You may or may not have retired just yet, but if you haven’t I know you’ve thought about it. We sometimes envision rising in the morning to do what we love doing most instead of having the responsibility of going to a job. That’s all fine and good, but there’s more to it than that.
Many years ago, I was told by a woman in her 80s, “Never retire.” She went on to explain that the only “retiring” she and her husband ever did was at the end of a long, busy day.
Later on, I overheard a young teenager talking to our son about his mother. He was complaining that she could never just sit still, and that whenever she sat down, she always had something in her hands to do. Whereas he viewed that as an annoyance, I saw that as commendable.
I took those things to heart and decided to include the principle of keeping busy in my own life. Time is precious and every minute that goes by is lost forever. So I made it my goal to always stay busy and to never sit down without having something in my hands to do.What I’ve learned is just how much time was wasted. Years ago I taught myself to crochet and worked on the newest project only while watching news in the evening or a football or baseball game on Sunday afternoons. I’ve been able to crochet a personal afghan for each of our seven children, one for nine of our grandchildren, and I’m working on one for the tenth.
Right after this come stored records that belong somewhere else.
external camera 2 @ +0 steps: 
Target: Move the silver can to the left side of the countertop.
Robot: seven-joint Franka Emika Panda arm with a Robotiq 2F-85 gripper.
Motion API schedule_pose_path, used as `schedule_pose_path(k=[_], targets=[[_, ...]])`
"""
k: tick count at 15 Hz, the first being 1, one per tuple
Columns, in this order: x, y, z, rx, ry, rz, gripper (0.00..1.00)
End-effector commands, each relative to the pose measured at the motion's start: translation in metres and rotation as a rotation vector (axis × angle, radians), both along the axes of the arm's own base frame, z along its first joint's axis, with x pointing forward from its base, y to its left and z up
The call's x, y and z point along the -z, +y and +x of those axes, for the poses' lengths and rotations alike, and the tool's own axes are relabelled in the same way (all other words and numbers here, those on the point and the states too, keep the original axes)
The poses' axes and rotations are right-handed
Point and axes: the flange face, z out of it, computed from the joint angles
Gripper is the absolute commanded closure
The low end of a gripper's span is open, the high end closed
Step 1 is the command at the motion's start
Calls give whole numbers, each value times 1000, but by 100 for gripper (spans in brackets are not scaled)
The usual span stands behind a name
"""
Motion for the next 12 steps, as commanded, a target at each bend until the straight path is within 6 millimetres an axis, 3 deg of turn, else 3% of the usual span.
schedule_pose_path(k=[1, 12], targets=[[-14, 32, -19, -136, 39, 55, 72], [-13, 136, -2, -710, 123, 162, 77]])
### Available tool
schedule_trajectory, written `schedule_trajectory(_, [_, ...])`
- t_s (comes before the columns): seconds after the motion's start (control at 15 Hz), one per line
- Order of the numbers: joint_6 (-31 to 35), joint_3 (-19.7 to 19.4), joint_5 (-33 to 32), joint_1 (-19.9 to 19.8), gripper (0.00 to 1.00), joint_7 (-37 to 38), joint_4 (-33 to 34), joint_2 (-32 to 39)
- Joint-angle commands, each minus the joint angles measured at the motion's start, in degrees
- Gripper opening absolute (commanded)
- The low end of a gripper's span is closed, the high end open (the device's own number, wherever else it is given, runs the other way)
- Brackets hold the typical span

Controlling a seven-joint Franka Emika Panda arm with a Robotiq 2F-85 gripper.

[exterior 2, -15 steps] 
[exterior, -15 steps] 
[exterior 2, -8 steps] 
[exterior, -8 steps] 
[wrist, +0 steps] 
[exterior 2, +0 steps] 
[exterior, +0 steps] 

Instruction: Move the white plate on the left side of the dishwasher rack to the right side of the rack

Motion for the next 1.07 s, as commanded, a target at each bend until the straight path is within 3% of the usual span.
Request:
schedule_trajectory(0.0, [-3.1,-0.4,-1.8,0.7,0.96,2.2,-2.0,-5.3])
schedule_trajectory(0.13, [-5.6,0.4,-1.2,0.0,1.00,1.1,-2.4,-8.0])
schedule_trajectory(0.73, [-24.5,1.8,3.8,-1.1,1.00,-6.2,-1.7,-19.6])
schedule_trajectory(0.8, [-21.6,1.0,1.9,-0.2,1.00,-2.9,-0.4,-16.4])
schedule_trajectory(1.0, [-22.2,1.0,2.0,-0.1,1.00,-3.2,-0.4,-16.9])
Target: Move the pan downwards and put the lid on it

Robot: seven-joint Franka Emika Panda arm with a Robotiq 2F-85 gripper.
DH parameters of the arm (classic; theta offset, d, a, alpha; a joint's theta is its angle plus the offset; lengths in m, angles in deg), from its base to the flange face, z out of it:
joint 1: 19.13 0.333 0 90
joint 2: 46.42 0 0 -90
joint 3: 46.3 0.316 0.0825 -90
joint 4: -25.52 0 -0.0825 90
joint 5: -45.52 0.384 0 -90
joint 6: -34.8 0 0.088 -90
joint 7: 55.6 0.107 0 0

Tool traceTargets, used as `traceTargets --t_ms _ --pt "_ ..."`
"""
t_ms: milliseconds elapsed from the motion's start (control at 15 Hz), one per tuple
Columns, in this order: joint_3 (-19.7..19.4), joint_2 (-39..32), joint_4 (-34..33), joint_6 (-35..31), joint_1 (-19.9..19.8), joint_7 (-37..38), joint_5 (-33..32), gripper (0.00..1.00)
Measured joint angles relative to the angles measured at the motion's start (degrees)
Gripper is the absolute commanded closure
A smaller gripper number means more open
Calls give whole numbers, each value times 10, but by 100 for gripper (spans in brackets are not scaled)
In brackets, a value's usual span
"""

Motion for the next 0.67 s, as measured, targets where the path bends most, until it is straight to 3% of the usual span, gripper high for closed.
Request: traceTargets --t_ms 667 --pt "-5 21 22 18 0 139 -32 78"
Learning how to make the most of my time isn’t the only thing I’ve learned. As each of our children grew and left home to make their own way in the world, I found I was still useful. I had things to offer others, and now I also had the time I’d waited for to use that time wisely.
While I’m sitting in the clinic’s waiting room, I work on a crossword puzzle to keep my mind active. I fold laundry, dust, or wash windows while listening to the weather channel. Listening to background music soothes the soul and is terrific when making “growing up” photo albums to give our children, while baking cookies or cake to send them, or while driving to visit the elderly or go grocery shopping.
There are crafts to do, curtains to sew, furniture to paint, pillowcases to embroider, flowers to report, and so many other things to do I find I need forty hour days just to get them all done.
The greatest thing I’ve learned is that being useful is a choice, and it’s one that each of us makes every day. If we truly want to be useful and make the most of every moment, we will find what we enjoy doing and become better at it.
I see being over 50 as a time of discovery. Not only have I gained experience in the things I’ve always loved doing, but I’m now free to try new things and discover all of the other things I can also enjoy. Along with those years of aging and experience comes an ego that is now happy to take a backseat. I don’t need to be the best any longer. I only need to become better at whatever I’m doing than I was yesterday.